• [Task details] From the first line of the material below through the line containing "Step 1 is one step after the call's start", print every line exactly as it stands, but no pictures.
** Provided data follows **
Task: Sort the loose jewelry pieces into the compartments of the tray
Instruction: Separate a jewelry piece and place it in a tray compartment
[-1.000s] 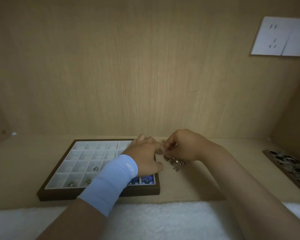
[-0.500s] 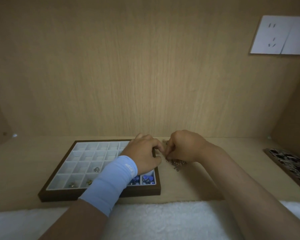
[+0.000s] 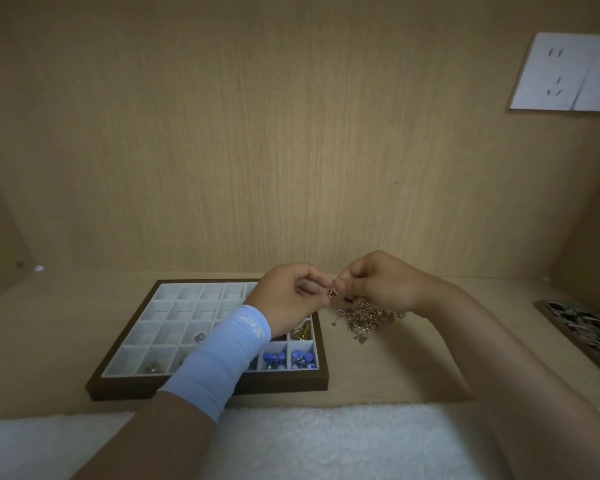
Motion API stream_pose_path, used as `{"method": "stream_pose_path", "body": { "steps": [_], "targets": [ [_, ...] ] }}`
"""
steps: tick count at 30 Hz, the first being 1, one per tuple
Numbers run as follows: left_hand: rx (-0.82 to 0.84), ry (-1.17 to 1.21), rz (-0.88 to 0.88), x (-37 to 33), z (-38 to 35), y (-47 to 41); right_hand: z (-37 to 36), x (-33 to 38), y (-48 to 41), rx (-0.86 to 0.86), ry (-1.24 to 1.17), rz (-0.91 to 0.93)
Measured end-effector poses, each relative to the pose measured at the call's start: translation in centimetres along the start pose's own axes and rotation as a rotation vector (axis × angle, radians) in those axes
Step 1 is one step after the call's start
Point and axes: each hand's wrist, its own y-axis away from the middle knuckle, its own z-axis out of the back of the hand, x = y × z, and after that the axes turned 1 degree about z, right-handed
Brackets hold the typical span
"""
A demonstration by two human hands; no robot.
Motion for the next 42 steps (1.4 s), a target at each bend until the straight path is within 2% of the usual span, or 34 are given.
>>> {"method": "stream_pose_path", "body": {
  "steps": [9,16,23,31,38,42],
  "targets": [
    [-0.036,0.019,-0.016,-0.4,1.3,0.2,-0.7,1.4,0.3,-0.026,-0.132,-0.011],
    [-0.018,0.110,0.010,-1.1,6.2,1.8,-3.3,4.7,0.6,-0.135,-0.323,0.118],
    [0.010,0.104,-0.001,-0.5,10.8,6.0,-7.8,8.0,0.7,-0.057,-0.431,0.166],
    [-0.076,-0.033,-0.016,1.7,14.0,9.5,-10.9,11.1,-0.9,0.050,-0.183,0.270],
    [0.060,-0.310,0.100,3.4,15.4,10.3,-12.4,12.6,-1.6,0.194,0.336,0.342],
    [0.051,-0.474,0.095,3.7,15.9,10.3,-13.1,13.2,-1.1,0.210,0.571,0.372]
  ]
}}
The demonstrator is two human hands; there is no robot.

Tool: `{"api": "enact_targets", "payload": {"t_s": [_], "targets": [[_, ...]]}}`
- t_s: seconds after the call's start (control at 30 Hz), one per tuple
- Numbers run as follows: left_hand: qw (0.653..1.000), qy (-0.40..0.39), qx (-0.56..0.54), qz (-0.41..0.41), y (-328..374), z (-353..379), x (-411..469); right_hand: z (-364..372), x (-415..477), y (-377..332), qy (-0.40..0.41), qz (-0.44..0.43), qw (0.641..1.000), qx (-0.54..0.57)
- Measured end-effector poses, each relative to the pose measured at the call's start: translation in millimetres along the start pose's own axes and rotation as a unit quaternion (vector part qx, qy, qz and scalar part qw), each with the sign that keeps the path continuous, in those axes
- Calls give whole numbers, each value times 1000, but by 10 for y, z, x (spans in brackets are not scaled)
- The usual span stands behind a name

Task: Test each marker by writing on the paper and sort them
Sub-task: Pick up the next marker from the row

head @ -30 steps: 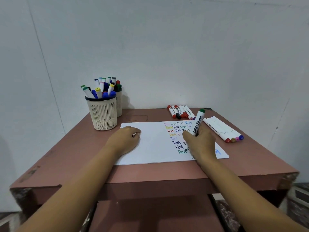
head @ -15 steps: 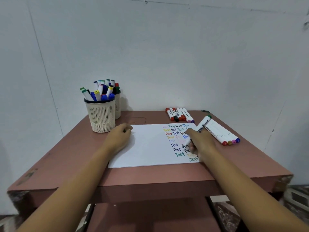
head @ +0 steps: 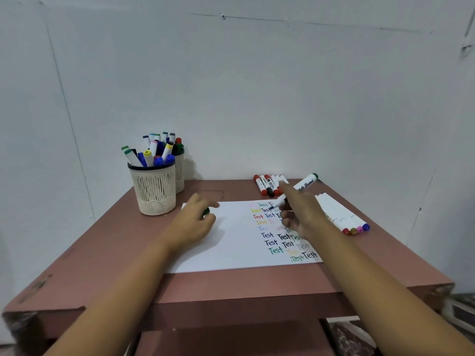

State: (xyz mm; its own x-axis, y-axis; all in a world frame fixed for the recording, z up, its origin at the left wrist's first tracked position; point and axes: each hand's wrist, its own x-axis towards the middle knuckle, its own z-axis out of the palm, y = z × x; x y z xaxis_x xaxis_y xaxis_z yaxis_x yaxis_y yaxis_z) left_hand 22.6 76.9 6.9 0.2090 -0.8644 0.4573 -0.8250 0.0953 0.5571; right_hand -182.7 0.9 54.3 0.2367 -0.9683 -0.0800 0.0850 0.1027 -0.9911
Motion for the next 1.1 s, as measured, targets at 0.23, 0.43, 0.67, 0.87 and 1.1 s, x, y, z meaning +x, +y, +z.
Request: {"api": "enact_targets", "payload": {"t_s": [0.23, 0.43, 0.67, 0.87, 1.1], "targets": [[999, -30, -4, 37, -1, 7, -21, 325, 64, 169, -23, -37, 999, 23], [997, -15, -64, 34, -2, 35, -14, 457, 70, 259, -63, -86, 994, -21], [994, -12, -96, 51, 60, 44, -24, 478, 95, 313, -82, -100, 991, -41], [988, 23, -148, 31, 109, 35, -54, 479, 65, 327, -160, -85, 983, -15], [991, -10, -131, 21, 165, 46, -46, 454, 87, 342, -190, -48, 976, 99]]}}
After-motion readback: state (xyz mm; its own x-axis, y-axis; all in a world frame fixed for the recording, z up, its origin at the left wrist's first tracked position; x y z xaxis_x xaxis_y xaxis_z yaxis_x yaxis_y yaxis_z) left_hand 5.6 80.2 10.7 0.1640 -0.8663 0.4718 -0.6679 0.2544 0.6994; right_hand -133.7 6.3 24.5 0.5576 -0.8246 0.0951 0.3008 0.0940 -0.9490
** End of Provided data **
• [Exercise solution]
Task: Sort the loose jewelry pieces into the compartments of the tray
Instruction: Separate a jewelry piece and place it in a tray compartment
[-1.000s] 
[-0.500s] 
[+0.000s] 
Motion API stream_pose_path, used as `{"method": "stream_pose_path", "body": { "steps": [_], "targets": [ [_, ...] ] }}`
"""
steps: tick count at 30 Hz, the first being 1, one per tuple
Numbers run as follows: left_hand: rx (-0.82 to 0.84), ry (-1.17 to 1.21), rz (-0.88 to 0.88), x (-37 to 33), z (-38 to 35), y (-47 to 41); right_hand: z (-37 to 36), x (-33 to 38), y (-48 to 41), rx (-0.86 to 0.86), ry (-1.24 to 1.17), rz (-0.91 to 0.93)
Measured end-effector poses, each relative to the pose measured at the call's start: translation in centimetres along the start pose's own axes and rotation as a rotation vector (axis × angle, radians) in those axes
Step 1 is one step after the call's start

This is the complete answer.